Back in November, we crowned BMW's radical i3 the best electric car in Blighty – or anywhere else in the world, for that matter.
Just a few months later, that title is already under threat and from a surprising new entrant into the EV market. It's the new Volkswagen e-up!
Not surprising in the sense that it exists. We've known the Volkswagen e-up! Was coming for some time. But surprising in the sense that it turns out to be such a compelling proposition.
That's because the e-up! is unashamedly an electric rehash of a conventional combustion car. Much of the BMW i3's appeal is based on its ground-up, clean-sheet, pure-electric engineering.
The i3, then, is the electric car you'd design if free from all combustion-related baggage. The e-up! is inherently more compromised.
At this stage we also need to throw the Renault Zoe into the mix. It falls somewhere in between the i3 and e-up! in terms of the purity of its engineering.

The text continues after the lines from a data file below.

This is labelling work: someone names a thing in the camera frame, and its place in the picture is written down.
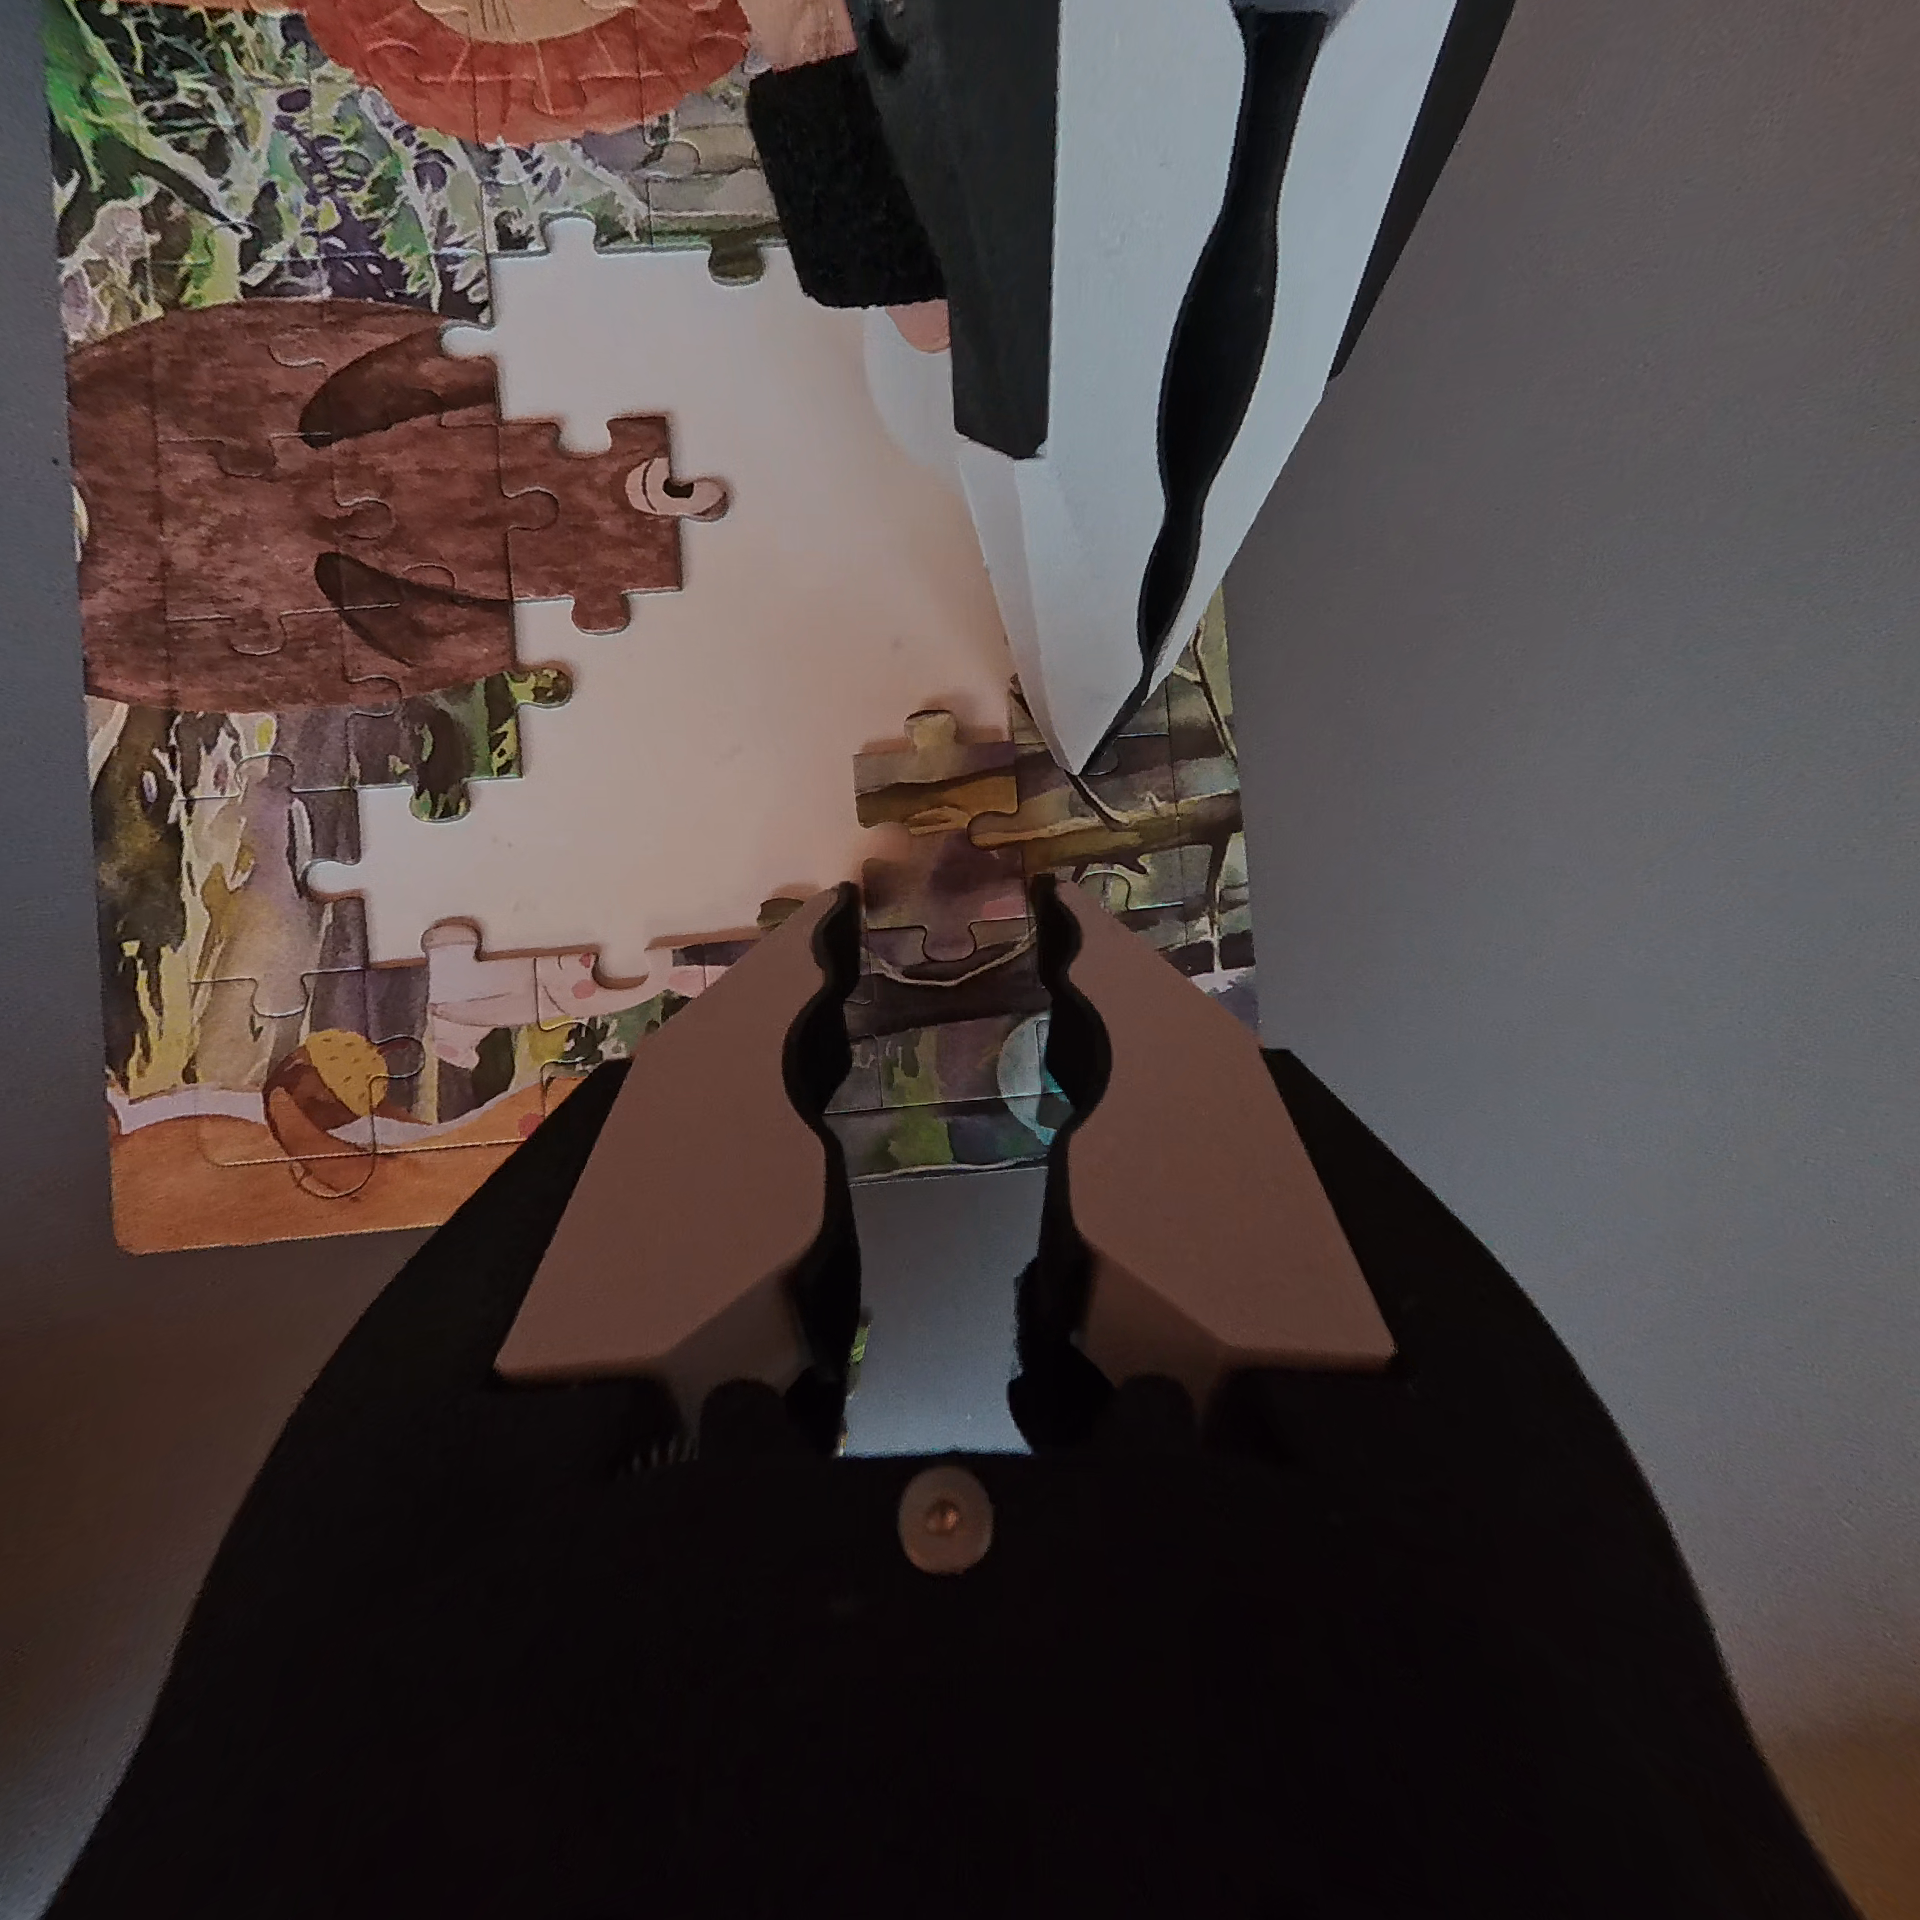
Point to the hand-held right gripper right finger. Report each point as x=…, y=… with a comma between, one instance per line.
x=1215, y=1201

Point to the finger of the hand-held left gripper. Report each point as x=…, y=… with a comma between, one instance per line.
x=1095, y=450
x=1348, y=181

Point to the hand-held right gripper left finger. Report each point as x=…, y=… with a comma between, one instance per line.
x=674, y=1201

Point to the olive brown jigsaw piece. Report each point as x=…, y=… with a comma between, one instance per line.
x=931, y=786

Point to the partly assembled jigsaw puzzle board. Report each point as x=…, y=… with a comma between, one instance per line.
x=224, y=524

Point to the grey desk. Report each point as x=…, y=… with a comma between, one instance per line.
x=1576, y=750

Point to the person's left hand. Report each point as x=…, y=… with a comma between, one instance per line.
x=802, y=33

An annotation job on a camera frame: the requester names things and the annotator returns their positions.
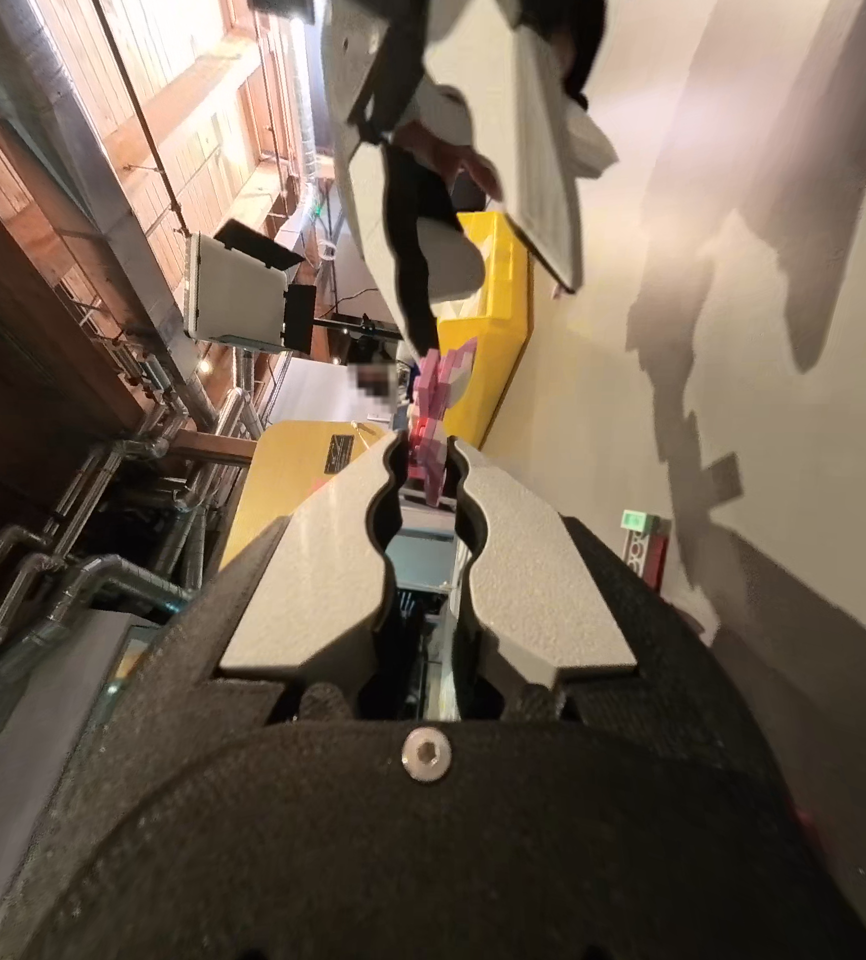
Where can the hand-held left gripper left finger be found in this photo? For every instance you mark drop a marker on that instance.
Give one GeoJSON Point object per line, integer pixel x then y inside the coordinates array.
{"type": "Point", "coordinates": [305, 592]}

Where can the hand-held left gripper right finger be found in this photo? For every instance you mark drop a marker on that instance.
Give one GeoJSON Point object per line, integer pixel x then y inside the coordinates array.
{"type": "Point", "coordinates": [545, 592]}

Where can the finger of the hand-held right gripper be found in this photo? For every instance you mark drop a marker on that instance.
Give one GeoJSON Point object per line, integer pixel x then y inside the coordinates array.
{"type": "Point", "coordinates": [530, 150]}
{"type": "Point", "coordinates": [369, 225]}

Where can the red pink cream brick body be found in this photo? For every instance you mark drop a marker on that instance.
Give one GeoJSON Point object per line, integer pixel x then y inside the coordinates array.
{"type": "Point", "coordinates": [433, 397]}

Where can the person's right hand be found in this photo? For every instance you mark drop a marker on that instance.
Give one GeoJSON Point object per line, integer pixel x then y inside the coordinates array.
{"type": "Point", "coordinates": [455, 157]}

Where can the yellow plastic bin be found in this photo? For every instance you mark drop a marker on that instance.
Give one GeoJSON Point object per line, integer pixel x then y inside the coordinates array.
{"type": "Point", "coordinates": [500, 337]}

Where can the black tripod stand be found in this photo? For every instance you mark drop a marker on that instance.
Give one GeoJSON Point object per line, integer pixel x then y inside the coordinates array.
{"type": "Point", "coordinates": [343, 324]}

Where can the studio light panel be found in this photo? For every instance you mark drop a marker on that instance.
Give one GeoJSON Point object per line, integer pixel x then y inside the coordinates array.
{"type": "Point", "coordinates": [234, 292]}

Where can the metal ceiling pipes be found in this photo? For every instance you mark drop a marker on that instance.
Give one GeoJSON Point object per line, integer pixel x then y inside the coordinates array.
{"type": "Point", "coordinates": [103, 574]}

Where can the silver ventilation duct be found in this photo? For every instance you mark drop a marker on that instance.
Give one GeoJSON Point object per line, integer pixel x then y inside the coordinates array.
{"type": "Point", "coordinates": [95, 195]}

Renault pitches it as an EV through and through. And it does have unique sheet metal. It isn't just a Renault Clio with a big battery. But it is still derived from Renault's combustion car architecture.
It's also worth noting that the £15,195 Renault is much more of a direct competitor to the £19,250 Volkswagen e-up! in terms of pricing, where the £25,680 BMW i3 operates in a pricier part of the market, especially when you start comparing lease deals.
That the e-up! remains more expensive than the Zoe is partly down to differences in things like battery leasing, but we'll come to that in a moment.
Design and engineering
Get underneath the new Volkswagen e-up! and you begin to understand why this is no low-cost lash up. Our test drive started from VW's technical training centre in Milton Keynes.
It's here that VW's main agent technicians learn about the nuances of looking after electric cars. Handily, that means an e-up! or two up on a ramp and a good view of the bottom of the car.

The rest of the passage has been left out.